WANTED: THE SUNDANCE WOMAN (TV)
(director: Lee Philips; screenwriter: Richard Fielder; cinematographer: Terry K. Meade; editor: Sam E. Beetley; music: Fred Karlin; cast: Katherine Ross (Etta Place/Mrs. Sundance / Annie Martin / Bonnie Doris), Stella Stevens (Lola Wilkins), Steve Forrest (Det. Charlie Siringo), Michael Constantine (David Baker /Dave Riley, Shopkeeper), Hector Elizondo (Pancho Villa), Hector Elias (Fierro), Warren Berlinger (Sheriff), Katherine Helmund (Mattie Riley), Lucille Benson (Elsie), Jorge Cervera Jr. ( Maj. Vasquez); Runtime: 97; MPAA Rating: NR; producer: Ron Preissman; 20th Century Fox Television; 1976)
“It’s not that bad for a TV movie, but is still below average.”

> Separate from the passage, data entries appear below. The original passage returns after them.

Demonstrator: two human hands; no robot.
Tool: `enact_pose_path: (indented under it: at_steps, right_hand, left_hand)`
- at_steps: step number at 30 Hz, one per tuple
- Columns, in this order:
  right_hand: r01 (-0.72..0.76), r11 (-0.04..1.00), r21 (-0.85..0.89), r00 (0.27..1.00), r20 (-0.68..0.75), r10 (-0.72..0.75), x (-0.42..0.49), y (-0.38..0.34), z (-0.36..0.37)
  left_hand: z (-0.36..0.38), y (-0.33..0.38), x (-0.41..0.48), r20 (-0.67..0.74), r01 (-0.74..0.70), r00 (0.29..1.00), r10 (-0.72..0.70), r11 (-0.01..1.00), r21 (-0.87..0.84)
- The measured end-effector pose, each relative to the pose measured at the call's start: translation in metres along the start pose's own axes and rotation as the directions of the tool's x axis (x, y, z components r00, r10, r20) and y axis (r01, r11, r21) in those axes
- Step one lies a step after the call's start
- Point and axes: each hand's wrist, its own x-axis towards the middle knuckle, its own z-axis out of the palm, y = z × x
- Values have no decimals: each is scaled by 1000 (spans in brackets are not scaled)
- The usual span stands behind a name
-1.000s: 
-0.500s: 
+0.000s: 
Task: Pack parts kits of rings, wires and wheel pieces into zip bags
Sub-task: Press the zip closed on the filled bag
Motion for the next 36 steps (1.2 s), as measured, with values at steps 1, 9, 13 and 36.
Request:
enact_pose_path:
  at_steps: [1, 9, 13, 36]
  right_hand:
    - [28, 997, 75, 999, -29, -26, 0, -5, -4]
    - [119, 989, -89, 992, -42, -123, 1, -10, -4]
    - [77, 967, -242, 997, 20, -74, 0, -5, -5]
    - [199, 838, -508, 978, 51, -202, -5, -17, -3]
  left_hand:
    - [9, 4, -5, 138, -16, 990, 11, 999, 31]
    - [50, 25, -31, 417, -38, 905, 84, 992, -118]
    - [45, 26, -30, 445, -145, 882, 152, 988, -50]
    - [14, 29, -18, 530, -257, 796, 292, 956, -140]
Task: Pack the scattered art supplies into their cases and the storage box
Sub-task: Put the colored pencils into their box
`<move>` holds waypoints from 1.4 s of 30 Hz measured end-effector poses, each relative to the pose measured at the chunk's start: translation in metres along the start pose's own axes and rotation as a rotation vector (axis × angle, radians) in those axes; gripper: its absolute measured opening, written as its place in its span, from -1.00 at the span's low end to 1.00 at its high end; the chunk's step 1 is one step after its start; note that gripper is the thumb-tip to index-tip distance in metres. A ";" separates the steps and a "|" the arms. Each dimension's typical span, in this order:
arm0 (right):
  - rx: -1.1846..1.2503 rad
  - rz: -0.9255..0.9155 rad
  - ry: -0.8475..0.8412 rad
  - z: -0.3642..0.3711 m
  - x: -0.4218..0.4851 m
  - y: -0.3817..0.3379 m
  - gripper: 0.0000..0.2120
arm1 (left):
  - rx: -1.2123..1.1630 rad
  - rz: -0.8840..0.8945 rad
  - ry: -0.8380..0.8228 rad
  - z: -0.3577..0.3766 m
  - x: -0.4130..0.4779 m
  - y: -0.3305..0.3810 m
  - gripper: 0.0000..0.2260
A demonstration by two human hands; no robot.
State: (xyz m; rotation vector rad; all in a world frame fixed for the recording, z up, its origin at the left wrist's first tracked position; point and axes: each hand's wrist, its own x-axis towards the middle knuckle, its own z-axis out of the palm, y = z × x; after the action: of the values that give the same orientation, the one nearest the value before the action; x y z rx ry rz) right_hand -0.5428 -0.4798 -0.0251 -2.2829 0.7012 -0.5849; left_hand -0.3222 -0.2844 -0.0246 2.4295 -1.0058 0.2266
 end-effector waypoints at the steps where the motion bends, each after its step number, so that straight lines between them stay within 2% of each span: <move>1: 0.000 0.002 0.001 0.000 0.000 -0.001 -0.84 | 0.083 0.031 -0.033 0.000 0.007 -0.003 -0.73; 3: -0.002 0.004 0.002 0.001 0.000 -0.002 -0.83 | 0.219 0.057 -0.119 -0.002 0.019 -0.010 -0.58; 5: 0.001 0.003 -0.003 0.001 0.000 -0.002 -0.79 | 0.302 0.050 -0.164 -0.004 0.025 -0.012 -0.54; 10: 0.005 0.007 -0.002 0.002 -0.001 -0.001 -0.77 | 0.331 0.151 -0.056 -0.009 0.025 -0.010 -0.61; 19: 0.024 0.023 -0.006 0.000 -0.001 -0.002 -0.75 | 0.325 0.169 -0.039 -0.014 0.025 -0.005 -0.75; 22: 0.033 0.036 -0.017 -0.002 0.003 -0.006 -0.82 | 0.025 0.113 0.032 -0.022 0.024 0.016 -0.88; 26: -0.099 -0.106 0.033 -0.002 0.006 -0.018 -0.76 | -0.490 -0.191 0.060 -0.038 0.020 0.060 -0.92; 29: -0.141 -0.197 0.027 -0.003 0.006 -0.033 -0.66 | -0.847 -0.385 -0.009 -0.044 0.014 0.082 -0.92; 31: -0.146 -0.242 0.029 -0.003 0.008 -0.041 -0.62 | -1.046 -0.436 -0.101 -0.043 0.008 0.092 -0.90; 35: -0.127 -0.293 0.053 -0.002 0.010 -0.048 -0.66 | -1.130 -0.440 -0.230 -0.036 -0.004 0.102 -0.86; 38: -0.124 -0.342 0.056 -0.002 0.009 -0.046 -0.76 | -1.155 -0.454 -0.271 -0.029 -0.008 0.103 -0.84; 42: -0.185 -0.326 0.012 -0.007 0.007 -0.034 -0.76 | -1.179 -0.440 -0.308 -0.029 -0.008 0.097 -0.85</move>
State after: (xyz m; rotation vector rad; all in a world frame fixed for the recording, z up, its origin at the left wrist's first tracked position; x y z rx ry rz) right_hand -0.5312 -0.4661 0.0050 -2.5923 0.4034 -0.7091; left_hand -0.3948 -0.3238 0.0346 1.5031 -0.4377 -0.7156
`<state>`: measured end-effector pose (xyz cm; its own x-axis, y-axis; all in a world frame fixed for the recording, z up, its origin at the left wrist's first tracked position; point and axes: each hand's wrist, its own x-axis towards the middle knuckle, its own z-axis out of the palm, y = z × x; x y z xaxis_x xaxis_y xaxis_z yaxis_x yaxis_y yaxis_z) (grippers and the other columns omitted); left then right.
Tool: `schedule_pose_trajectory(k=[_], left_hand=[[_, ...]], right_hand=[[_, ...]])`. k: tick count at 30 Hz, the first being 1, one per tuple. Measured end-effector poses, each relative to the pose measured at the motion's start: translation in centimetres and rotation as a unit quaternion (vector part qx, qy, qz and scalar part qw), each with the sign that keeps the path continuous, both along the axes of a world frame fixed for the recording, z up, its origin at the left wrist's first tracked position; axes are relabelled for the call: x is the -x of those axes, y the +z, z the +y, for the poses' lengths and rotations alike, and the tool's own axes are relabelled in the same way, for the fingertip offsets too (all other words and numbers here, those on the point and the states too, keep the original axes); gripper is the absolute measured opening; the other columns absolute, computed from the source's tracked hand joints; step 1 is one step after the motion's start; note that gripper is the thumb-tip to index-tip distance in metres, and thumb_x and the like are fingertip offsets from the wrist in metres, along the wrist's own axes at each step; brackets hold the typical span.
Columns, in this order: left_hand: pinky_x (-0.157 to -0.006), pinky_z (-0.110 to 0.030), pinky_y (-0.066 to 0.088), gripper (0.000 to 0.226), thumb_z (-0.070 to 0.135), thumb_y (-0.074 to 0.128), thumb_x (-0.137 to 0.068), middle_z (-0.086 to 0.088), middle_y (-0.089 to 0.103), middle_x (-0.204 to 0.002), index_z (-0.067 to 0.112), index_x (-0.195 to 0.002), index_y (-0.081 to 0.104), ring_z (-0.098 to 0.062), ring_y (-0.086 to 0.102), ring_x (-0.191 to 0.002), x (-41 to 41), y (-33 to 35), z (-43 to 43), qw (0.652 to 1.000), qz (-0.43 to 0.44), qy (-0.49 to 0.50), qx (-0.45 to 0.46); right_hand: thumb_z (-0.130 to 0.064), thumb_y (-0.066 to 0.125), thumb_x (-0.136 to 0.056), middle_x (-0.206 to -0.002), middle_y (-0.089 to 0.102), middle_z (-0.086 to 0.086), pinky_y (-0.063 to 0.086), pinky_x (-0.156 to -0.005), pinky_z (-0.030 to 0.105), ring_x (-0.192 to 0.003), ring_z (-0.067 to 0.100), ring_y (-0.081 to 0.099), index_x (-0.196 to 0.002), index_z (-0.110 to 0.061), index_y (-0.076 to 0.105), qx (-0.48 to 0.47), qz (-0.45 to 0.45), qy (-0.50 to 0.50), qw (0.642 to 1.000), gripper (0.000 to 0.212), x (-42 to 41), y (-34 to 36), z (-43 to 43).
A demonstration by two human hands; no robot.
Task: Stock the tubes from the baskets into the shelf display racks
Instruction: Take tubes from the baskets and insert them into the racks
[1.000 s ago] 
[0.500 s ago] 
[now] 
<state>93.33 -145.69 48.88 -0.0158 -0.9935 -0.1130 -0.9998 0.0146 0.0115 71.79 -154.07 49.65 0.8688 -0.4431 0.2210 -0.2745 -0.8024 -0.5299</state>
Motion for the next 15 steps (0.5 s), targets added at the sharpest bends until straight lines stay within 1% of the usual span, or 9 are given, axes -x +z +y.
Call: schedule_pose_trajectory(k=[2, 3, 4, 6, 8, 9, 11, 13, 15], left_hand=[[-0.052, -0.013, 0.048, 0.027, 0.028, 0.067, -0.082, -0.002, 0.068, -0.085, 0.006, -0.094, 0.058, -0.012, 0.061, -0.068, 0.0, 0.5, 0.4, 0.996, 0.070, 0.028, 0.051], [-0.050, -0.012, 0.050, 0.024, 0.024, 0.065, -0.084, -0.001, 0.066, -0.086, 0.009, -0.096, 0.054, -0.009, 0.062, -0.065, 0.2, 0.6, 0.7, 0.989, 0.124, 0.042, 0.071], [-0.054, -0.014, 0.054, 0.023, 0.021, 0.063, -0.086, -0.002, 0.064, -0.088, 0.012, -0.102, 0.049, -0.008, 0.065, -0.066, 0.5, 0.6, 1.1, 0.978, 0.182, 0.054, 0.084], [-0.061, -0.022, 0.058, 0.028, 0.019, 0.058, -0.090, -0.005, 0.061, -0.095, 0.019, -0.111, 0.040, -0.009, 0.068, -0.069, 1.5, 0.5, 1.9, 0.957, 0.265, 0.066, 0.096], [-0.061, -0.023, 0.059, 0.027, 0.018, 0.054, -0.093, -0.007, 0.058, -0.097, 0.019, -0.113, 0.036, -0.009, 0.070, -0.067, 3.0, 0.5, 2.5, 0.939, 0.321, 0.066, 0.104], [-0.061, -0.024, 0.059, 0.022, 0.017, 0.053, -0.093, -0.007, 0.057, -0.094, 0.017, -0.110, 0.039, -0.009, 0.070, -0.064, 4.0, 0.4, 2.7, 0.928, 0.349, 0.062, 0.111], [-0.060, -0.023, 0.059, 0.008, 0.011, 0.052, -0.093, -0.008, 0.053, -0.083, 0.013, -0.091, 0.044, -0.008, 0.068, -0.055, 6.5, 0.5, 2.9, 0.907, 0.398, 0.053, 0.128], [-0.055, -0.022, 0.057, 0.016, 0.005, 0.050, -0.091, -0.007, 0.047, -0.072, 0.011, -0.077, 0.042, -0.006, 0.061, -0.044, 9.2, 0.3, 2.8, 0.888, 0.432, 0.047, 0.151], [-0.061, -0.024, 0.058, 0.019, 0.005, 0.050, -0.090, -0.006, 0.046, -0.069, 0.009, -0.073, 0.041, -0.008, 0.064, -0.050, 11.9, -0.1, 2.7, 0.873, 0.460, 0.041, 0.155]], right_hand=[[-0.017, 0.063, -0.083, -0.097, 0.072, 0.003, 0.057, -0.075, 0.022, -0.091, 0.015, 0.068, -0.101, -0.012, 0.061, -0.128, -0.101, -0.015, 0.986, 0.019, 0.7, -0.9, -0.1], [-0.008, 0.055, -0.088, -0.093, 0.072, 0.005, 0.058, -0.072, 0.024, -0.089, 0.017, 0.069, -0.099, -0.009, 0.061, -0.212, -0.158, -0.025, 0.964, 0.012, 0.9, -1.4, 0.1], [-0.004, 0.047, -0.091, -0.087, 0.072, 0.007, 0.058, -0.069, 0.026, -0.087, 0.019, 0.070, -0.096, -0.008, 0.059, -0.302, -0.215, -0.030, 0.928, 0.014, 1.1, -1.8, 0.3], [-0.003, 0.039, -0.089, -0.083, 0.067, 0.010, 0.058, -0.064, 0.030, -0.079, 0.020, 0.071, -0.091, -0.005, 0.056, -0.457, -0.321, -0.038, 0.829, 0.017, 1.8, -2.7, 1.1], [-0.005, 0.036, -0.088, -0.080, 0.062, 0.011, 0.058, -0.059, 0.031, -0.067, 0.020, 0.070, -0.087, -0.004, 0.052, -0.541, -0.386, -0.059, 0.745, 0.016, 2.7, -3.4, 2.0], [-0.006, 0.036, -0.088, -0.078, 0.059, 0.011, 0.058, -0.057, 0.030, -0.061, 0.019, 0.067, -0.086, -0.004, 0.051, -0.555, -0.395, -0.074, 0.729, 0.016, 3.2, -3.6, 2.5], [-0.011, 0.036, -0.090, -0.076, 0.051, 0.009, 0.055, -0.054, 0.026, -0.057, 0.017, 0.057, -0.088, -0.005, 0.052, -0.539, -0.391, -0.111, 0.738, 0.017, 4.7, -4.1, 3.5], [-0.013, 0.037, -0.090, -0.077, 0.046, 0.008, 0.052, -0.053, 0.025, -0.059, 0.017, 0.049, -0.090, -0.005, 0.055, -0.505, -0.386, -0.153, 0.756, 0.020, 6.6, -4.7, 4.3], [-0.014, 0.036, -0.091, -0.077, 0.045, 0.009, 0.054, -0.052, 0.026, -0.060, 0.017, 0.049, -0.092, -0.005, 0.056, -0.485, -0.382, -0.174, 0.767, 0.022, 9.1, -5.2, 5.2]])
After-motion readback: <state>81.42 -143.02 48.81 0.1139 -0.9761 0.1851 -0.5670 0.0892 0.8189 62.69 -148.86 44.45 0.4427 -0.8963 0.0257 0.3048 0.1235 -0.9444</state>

Reviewed by Dennis Schwartz
The former schoolteacher and outlaw moll Etta Pace is again played by Katharine Ross, reprising her role from the original film “Butch Cassidy and the Sundance Kid” in 1969. This one is the sequel to the 1974 TV movie Mrs. Sundance Rides Again, that starred Elizabeth Montgomery in the Etta Place role. “Wanted” is directed by Lee Philips (“Barnum”/”Mae West”) and the teleplay is written by Richard Fielder. It’s not that bad for a TV movie, but is still below average. It’s 1903 and Etta is a wanted woman using an alias while hiding out in an Arizona border town, Nogales, as a general store clerk for the past year. Etta travels alone since her ‘Hole-in-the-Wall Gang’ lover has been killed in Bolivia a few years ago. The obsessed Pinkerton detective, Charlie Siringo (Steve Forrest), relentlessly pursues her in town but she escapes his grasp. Instead the detective arrests her employer, the general store owner Dave Baker (Michael Constantine), for harboring a fugitive. Etta returns to stay in town unrecognized in the boarding house of an old friend, Lola Wilkins (Stella Stevens), as she schemes to break Dave out of jail. When Etta learns that one of her former outlaw friends is riding with the nearby Pancho Villa (Hector Elizondo), just across the border, she schemes with the womanizing revolutionary leader to break Dave out of jail and in return informs him how to get rifles being shipped by train to the Mexican army. There are hints of a romance between Pancho and Etta, but their relationship seems forced and unconvincing for any romance to be believed. Though the production values are decent, aside from Ross the acting is far from memorable and the film lacks a telling storyline.